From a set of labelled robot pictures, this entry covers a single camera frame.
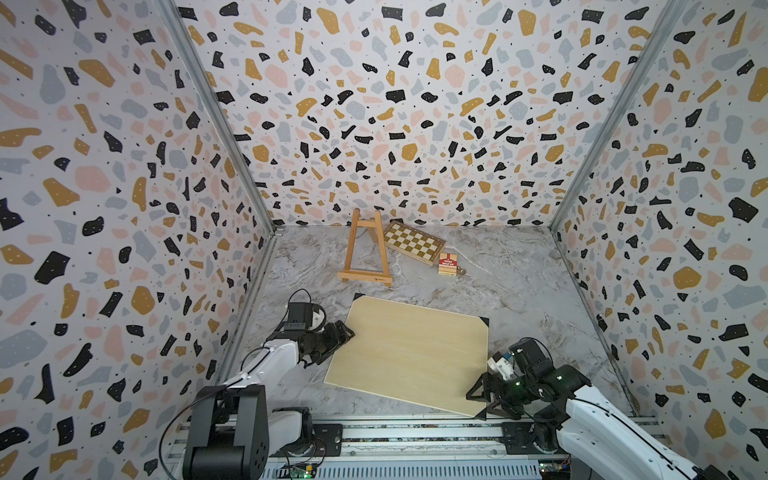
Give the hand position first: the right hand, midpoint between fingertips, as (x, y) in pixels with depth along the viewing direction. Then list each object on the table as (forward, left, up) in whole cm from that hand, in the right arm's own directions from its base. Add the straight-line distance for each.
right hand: (478, 404), depth 76 cm
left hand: (+16, +35, 0) cm, 39 cm away
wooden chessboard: (+57, +17, 0) cm, 59 cm away
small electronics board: (-15, +43, -3) cm, 46 cm away
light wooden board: (+13, +14, -1) cm, 19 cm away
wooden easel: (+46, +29, +15) cm, 57 cm away
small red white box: (+47, +4, -3) cm, 48 cm away
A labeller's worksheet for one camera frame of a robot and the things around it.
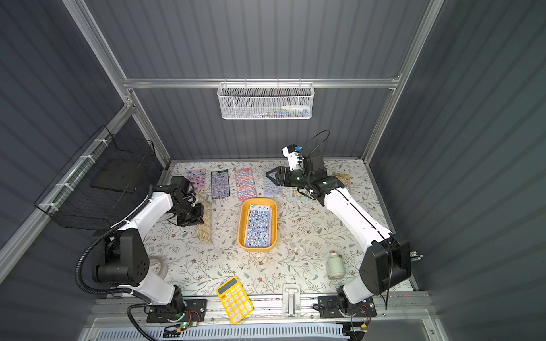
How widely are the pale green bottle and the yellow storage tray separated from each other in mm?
228

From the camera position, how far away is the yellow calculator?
0.74 metres

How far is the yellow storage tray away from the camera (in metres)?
0.88

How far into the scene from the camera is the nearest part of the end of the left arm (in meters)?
0.77

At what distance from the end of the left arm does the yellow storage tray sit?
0.19 m
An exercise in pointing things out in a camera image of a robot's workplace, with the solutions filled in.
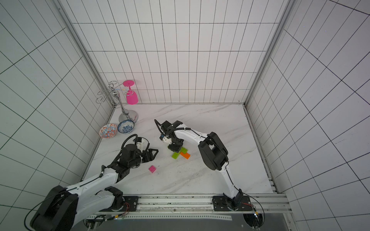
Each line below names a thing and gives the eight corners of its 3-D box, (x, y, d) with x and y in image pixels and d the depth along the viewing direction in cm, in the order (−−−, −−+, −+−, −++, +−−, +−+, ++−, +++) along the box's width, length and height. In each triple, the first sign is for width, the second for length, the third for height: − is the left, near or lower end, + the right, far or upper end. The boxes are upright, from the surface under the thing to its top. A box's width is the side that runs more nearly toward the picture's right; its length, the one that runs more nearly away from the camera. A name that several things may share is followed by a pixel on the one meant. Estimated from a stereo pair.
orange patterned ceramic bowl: (98, 138, 99) (96, 136, 96) (104, 126, 105) (102, 123, 103) (114, 138, 99) (113, 136, 96) (119, 126, 105) (118, 123, 103)
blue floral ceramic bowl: (117, 134, 101) (116, 131, 99) (122, 122, 108) (120, 119, 106) (132, 134, 101) (130, 131, 99) (135, 122, 108) (134, 119, 106)
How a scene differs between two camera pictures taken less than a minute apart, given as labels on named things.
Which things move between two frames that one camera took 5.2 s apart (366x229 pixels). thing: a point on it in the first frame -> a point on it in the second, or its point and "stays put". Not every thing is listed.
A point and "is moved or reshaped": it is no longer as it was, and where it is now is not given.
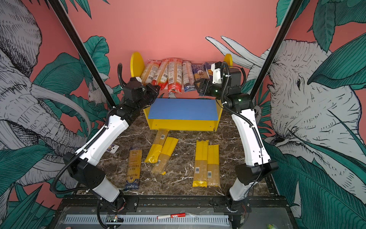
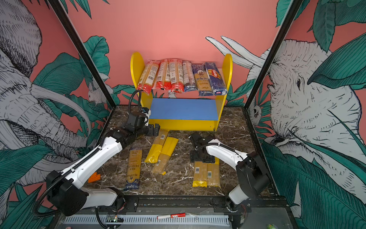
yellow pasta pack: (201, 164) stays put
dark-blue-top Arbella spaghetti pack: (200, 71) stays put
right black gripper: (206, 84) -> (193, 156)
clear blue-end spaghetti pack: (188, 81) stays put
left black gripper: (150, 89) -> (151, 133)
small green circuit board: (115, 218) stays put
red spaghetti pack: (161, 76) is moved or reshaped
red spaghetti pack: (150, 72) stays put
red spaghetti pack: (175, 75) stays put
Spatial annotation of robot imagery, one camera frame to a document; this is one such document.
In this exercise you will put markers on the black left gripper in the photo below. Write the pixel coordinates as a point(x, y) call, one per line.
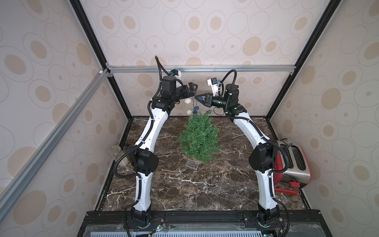
point(192, 91)

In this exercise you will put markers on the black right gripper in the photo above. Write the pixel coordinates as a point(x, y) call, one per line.
point(208, 99)

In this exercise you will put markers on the string lights with rattan balls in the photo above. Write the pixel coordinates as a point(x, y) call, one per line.
point(192, 104)

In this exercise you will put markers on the small green christmas tree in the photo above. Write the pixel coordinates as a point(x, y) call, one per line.
point(199, 139)

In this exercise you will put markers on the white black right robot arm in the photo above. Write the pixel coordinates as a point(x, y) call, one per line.
point(264, 154)

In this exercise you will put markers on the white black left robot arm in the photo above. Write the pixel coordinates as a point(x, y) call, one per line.
point(170, 92)

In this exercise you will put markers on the clear plastic battery box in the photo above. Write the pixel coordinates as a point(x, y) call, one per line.
point(192, 164)

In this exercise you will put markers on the glass jar of rice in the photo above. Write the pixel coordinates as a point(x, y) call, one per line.
point(116, 152)

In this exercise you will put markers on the red silver toaster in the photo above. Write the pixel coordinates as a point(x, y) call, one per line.
point(298, 174)

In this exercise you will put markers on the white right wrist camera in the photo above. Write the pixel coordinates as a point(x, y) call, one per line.
point(214, 83)

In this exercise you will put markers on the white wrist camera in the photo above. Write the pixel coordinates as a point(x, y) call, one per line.
point(176, 73)
point(214, 83)

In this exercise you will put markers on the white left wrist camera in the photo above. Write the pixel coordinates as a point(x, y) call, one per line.
point(176, 73)

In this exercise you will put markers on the aluminium rail back wall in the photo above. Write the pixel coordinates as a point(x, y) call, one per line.
point(204, 69)

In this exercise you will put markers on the aluminium rail wall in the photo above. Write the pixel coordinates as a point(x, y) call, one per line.
point(19, 184)
point(204, 69)

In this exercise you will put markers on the black corner frame post left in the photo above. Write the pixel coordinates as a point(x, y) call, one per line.
point(95, 44)

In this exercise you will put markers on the black corner frame post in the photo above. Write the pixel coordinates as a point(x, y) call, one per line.
point(309, 46)
point(95, 44)

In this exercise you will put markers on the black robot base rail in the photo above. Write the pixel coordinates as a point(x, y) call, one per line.
point(301, 223)

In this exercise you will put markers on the black corner frame post right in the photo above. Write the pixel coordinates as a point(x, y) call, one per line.
point(309, 46)

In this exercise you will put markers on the aluminium rail left wall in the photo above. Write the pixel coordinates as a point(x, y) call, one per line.
point(19, 184)

※

*Task:* If a line of the listing above holds the string "blue", copy it.

*Answer:*
blue floral ceramic bowl: (117, 134, 101) (116, 131, 99) (122, 122, 108) (120, 119, 106) (132, 134, 101) (130, 131, 99) (135, 122, 108) (134, 119, 106)
dark-blue-top Arbella spaghetti pack: (200, 71) stays put
clear blue-end spaghetti pack: (188, 81) stays put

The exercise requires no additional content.